In the brain, there are a whole variety of species of amyloid ranging from the very simple to the plaque itself. It’s the plaque that we can see with amyloid imaging, and it’s the monomer, or the most simple species, that we assess with spinal fluid analysis. There are a lot of species of amyloid molecules in between what we can see in the CSF [cerebrospinal fluid] and what we can see on the amyloid PET [positron emission tomography] that we have no measurement for, and they’re very important. That’s something that we need to develop as time goes on.

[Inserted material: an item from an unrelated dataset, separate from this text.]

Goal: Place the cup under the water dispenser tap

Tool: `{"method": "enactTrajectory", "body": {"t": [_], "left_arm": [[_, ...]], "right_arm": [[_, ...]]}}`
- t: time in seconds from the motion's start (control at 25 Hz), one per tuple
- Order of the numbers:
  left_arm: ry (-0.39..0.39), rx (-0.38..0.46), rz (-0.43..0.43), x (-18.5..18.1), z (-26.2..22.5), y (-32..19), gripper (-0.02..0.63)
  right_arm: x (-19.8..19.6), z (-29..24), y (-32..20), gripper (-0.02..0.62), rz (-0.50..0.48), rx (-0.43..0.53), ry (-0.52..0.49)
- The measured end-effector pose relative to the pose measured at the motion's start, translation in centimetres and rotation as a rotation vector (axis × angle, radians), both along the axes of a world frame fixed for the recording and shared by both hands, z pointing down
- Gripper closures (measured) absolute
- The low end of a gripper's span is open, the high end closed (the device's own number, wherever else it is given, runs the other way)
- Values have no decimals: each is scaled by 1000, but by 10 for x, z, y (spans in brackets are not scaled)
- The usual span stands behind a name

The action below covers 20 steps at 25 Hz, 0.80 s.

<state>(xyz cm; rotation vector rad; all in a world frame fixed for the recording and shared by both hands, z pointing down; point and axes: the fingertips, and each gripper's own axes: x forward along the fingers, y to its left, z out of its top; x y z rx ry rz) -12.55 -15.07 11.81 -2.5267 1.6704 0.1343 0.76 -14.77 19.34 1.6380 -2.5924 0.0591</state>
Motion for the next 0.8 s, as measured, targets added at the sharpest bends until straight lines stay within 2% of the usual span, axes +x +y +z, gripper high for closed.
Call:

It appears that after amyloid has been in the brain for some time—usually years—we then begin to see the formation of neurofibrillary tangles. Neurofibrillary tangles tend to be associated with cell death and consequently the appearance of symptoms of Alzheimer’s disease. We have a sequence of biomarkers and a sequence of pathology in the brain that those biomarkers reflect. First comes the amyloid, then the neurofibrillary tangles with cell death, and then the dementia and functional decline. Those are the basics of the pathophysiology of Alzheimer’s disease.
The common screening tools that are used for the evaluation of Alzheimer’s disease are familiar to most clinicians. The most widely used is the Mini-Mental State Examination [MMSE]. It was developed in 1975. It’s quite an old instrument and still remains widely used, although other tools have become more commonly used. For example, the MoCA [Montreal Cognitive Assessment] is also very widely used. Because it’s not subject to the same copyright limitations, it’s becoming somewhat more widely used than the Mini-Mental State Examination. They’re very similar. Each of them has 30 questions. The MoCA has more executive function and more calling on the functions of the frontal lobe, whereas the mini-mental state examination has more memory function. Both are very important tools and very commonly used.
Another tool that you might know about is the Mini-Cog. The Mini-Cog has only 3 memory questions and a clock drawing test. That’s why it’s mini: it’s a very short test. Another test you might hear about is the GPCOG [General Practitioner assessment of Cognition], which was developed in Australia by Henry Brodaty. There’s a caregiver version and a patient version. The patient version is very similar to the Mini-Mental State Examination, only more brief. And then finally, the abbreviated mental test score is less widely used now. It’s an older instrument. It has 1 question on it, for example, “In what year did World War I begin?” An awful lot of people aren’t going to know the answer to that question. It’s gotten old enough now that very few people use it as a screening examination, but there are readily available screening examinations for you to use.
Cognitive decline can be the result of many different types of insults to the brain. Alzheimer’s disease is very common in older individuals, but there are other types of dementia that also have important cognitive impairment as part of their manifestations, including dementia with Lewy bodies, frontotemporal dementia, vascular dementia, and Parkinson’s disease with dementia. As you see a patient with cognitive impairment, you’re going to think about a broad array of neurodegenerative diseases, and you’re also going to think about other possible influences, such as hypothyroidism or B12 deficiency, that can either contribute to the cognitive impairment of a demented individual or in some cases cause the cognitive impairment.
The phenotype of Alzheimer’s disease is mainly memory impairment. That’s why it starts off with mild cognitive impairment that’s mostly a recent memory defect. And then as the disease gets worse, the patient suffers language deficits and visual spatial abnormalities. That comprises a typical example of the progression of Alzheimer’s disease and what the patient would look like when you see them in the office.
This transcript has been edited for clarity.